What you are asked to do: Copy all lines below containing "black".
Supplied material START
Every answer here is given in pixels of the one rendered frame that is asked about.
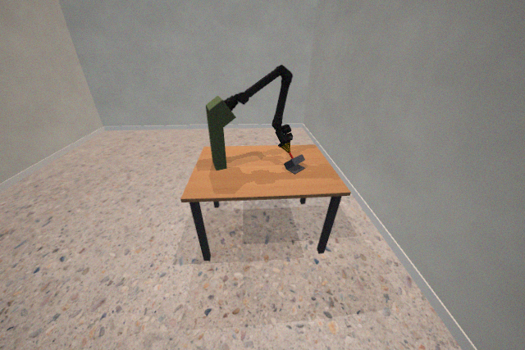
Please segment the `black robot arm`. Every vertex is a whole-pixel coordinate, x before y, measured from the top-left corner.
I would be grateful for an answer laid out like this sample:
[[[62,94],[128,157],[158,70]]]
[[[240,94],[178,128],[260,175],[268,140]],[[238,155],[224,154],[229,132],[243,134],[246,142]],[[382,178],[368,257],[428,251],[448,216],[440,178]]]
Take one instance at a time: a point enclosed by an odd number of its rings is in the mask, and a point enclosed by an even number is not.
[[[248,90],[247,92],[238,93],[234,96],[232,95],[231,97],[224,100],[224,102],[230,108],[230,110],[233,111],[233,109],[239,102],[241,102],[242,104],[245,104],[249,100],[249,97],[252,97],[257,91],[262,89],[267,84],[271,83],[275,78],[277,78],[278,76],[280,76],[280,74],[282,74],[281,75],[281,78],[282,78],[281,79],[281,91],[280,91],[279,98],[278,98],[276,113],[272,121],[272,127],[274,128],[274,130],[276,130],[275,133],[276,133],[277,138],[280,138],[281,135],[284,135],[285,139],[292,140],[293,135],[292,133],[290,133],[291,132],[290,126],[281,125],[281,124],[282,124],[283,112],[285,108],[285,101],[286,101],[287,93],[288,93],[293,75],[283,65],[280,65],[280,67],[281,68],[277,67],[271,73],[269,73],[268,75],[260,79],[256,84],[246,89]]]

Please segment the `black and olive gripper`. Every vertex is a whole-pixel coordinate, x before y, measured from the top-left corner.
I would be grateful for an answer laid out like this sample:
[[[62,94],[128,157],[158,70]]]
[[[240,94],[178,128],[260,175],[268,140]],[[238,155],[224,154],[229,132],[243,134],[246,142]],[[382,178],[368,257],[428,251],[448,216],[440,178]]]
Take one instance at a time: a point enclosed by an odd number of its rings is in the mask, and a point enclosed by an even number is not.
[[[285,139],[284,135],[281,135],[280,138],[278,139],[280,141],[280,144],[278,144],[278,147],[283,148],[285,151],[289,153],[290,152],[290,139]]]

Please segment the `grey sloped panel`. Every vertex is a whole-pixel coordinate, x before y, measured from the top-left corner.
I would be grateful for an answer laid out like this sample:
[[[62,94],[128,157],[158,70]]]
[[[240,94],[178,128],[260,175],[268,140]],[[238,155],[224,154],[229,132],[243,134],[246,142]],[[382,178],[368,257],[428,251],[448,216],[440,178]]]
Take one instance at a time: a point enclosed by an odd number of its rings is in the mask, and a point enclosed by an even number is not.
[[[303,154],[287,161],[284,163],[284,166],[288,171],[292,172],[293,174],[297,174],[298,172],[305,169],[305,167],[299,165],[299,163],[302,161],[305,161]]]

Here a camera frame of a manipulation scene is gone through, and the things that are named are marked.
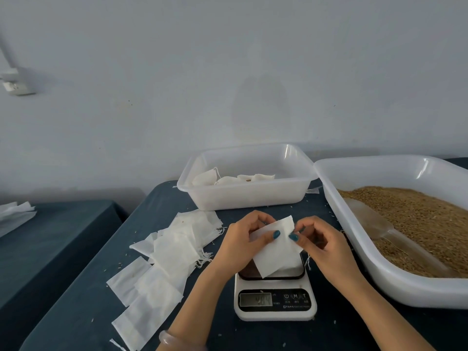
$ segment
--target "scoop handle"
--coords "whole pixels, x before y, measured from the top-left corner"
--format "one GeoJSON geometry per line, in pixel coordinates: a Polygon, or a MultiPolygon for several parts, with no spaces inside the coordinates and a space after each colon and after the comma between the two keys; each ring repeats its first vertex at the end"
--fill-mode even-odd
{"type": "Polygon", "coordinates": [[[416,263],[425,267],[429,272],[437,277],[455,278],[459,277],[458,272],[439,261],[434,255],[422,248],[418,243],[402,234],[396,229],[390,229],[384,235],[385,239],[407,253],[416,263]]]}

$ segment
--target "black control panel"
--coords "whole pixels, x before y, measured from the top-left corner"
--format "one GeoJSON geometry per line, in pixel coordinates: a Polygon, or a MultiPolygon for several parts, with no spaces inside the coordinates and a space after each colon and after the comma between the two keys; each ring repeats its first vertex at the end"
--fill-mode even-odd
{"type": "Polygon", "coordinates": [[[295,289],[249,289],[239,293],[237,304],[243,312],[288,312],[310,309],[309,293],[295,289]]]}

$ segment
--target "white wall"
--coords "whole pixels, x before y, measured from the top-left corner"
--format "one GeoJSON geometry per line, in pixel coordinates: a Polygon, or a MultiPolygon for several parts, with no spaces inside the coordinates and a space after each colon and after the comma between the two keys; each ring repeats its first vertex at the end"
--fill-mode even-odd
{"type": "Polygon", "coordinates": [[[0,199],[132,209],[190,154],[468,156],[468,0],[0,0],[0,199]]]}

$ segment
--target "pile of grain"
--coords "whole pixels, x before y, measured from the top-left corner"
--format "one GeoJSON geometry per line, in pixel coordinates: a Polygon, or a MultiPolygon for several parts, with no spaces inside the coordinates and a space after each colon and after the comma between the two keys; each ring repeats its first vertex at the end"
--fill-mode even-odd
{"type": "MultiPolygon", "coordinates": [[[[405,188],[368,186],[339,191],[374,209],[395,229],[417,242],[461,277],[468,278],[468,211],[405,188]]],[[[434,277],[387,240],[374,241],[380,253],[401,269],[434,277]]]]}

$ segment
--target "scoop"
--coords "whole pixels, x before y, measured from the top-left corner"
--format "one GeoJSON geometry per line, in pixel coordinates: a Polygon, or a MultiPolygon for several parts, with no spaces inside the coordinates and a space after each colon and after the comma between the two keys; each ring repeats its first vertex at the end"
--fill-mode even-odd
{"type": "Polygon", "coordinates": [[[459,276],[456,271],[444,265],[434,255],[396,230],[392,223],[369,206],[352,198],[344,198],[344,201],[372,240],[388,240],[434,276],[445,278],[459,276]]]}

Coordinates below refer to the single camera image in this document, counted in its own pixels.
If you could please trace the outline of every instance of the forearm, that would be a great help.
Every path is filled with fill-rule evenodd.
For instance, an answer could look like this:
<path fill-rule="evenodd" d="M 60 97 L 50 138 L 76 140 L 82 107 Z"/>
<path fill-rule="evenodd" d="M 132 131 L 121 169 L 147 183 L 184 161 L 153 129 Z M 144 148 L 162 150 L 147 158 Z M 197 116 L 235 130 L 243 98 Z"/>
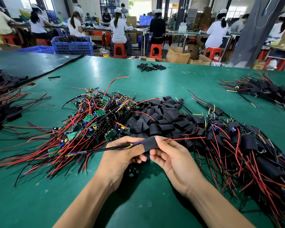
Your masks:
<path fill-rule="evenodd" d="M 189 200 L 209 228 L 254 227 L 205 179 L 189 193 Z"/>
<path fill-rule="evenodd" d="M 104 202 L 111 193 L 110 187 L 110 183 L 96 173 L 53 228 L 93 227 Z"/>

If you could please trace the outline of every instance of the hand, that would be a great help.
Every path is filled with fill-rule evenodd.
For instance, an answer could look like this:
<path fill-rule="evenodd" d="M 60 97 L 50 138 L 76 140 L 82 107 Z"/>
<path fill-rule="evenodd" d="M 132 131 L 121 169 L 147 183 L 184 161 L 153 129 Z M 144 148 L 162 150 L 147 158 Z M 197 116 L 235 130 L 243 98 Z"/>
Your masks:
<path fill-rule="evenodd" d="M 108 148 L 128 143 L 133 144 L 141 142 L 142 140 L 144 139 L 126 136 L 108 143 L 106 147 Z M 111 184 L 112 191 L 115 191 L 119 187 L 125 169 L 129 164 L 147 161 L 147 157 L 143 155 L 144 152 L 142 145 L 134 146 L 131 149 L 120 148 L 105 151 L 95 174 L 100 175 L 102 179 L 108 180 Z"/>
<path fill-rule="evenodd" d="M 174 188 L 189 197 L 194 187 L 204 180 L 189 151 L 175 141 L 165 142 L 164 137 L 155 137 L 159 149 L 150 150 L 150 159 L 165 171 Z"/>

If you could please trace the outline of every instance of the gray shirt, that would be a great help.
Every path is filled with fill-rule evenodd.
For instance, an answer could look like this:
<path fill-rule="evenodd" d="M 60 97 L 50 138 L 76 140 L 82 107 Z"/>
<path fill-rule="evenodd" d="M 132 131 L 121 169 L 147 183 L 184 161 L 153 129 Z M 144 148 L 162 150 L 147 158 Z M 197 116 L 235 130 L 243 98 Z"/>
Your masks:
<path fill-rule="evenodd" d="M 235 23 L 232 24 L 230 31 L 231 32 L 240 32 L 244 28 L 245 24 L 242 20 L 237 20 Z"/>

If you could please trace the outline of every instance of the black shirt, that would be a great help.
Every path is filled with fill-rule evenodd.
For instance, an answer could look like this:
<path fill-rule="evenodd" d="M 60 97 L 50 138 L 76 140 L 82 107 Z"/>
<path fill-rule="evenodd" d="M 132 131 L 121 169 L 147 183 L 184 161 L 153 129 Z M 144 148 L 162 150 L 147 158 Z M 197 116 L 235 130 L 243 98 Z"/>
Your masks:
<path fill-rule="evenodd" d="M 150 23 L 150 32 L 153 32 L 153 37 L 161 38 L 166 32 L 166 22 L 164 19 L 152 19 Z"/>
<path fill-rule="evenodd" d="M 110 21 L 111 21 L 111 16 L 110 16 L 110 14 L 109 14 L 109 13 L 108 13 L 108 14 L 103 13 L 103 15 L 102 15 L 102 20 L 103 20 L 103 22 L 105 22 L 105 23 L 110 22 Z"/>

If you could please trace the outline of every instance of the green workbench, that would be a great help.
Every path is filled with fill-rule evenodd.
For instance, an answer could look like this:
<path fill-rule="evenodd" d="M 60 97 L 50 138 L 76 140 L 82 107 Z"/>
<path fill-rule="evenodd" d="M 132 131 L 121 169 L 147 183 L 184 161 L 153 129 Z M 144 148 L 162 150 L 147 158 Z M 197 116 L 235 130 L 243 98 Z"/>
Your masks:
<path fill-rule="evenodd" d="M 83 90 L 71 88 L 95 88 L 105 90 L 116 77 L 129 74 L 130 78 L 116 80 L 109 91 L 120 91 L 134 96 L 137 100 L 170 95 L 183 98 L 185 105 L 194 113 L 205 113 L 205 109 L 191 99 L 191 90 L 197 97 L 214 103 L 236 120 L 261 129 L 277 146 L 285 152 L 285 112 L 258 98 L 248 97 L 259 108 L 253 107 L 233 92 L 217 87 L 220 79 L 233 81 L 236 77 L 257 72 L 251 69 L 214 67 L 187 64 L 162 64 L 166 70 L 141 72 L 136 66 L 141 61 L 113 58 L 84 57 L 74 63 L 54 71 L 50 76 L 61 78 L 49 80 L 47 76 L 36 81 L 33 86 L 23 90 L 33 93 L 30 98 L 48 93 L 52 99 L 42 104 L 55 106 L 36 107 L 26 111 L 22 118 L 9 124 L 26 126 L 29 121 L 35 126 L 54 127 L 74 113 L 72 104 L 61 109 L 61 105 L 83 93 Z M 285 72 L 270 71 L 270 76 L 278 85 L 285 85 Z M 0 132 L 0 139 L 14 139 L 13 135 Z M 23 141 L 0 141 L 0 150 L 22 143 Z M 0 153 L 0 159 L 18 154 L 23 149 L 33 149 L 37 141 Z M 88 163 L 87 174 L 77 174 L 76 167 L 67 177 L 65 172 L 46 179 L 45 171 L 40 171 L 22 178 L 14 188 L 19 171 L 24 167 L 14 166 L 0 169 L 0 227 L 51 227 L 65 209 L 79 194 L 95 173 L 102 153 L 96 153 Z M 117 192 L 106 201 L 95 227 L 202 227 L 195 216 L 182 204 L 186 201 L 174 193 L 163 171 L 155 163 L 141 165 L 139 176 L 123 179 Z M 239 200 L 231 203 L 237 208 Z M 244 210 L 256 210 L 253 201 L 247 202 Z M 270 220 L 261 212 L 244 213 L 256 227 L 273 227 Z"/>
Supplied material END
Written solution:
Please segment the `black robot arm`. Every vertex is a whole-pixel coordinate, x before y, measured from the top-left corner.
Please segment the `black and olive gripper`. Every vertex is a whole-pixel coordinate, x before y, measured from the top-left corner.
--target "black control panel"
If you could please trace the outline of every instance of the black shirt, that would be a great help.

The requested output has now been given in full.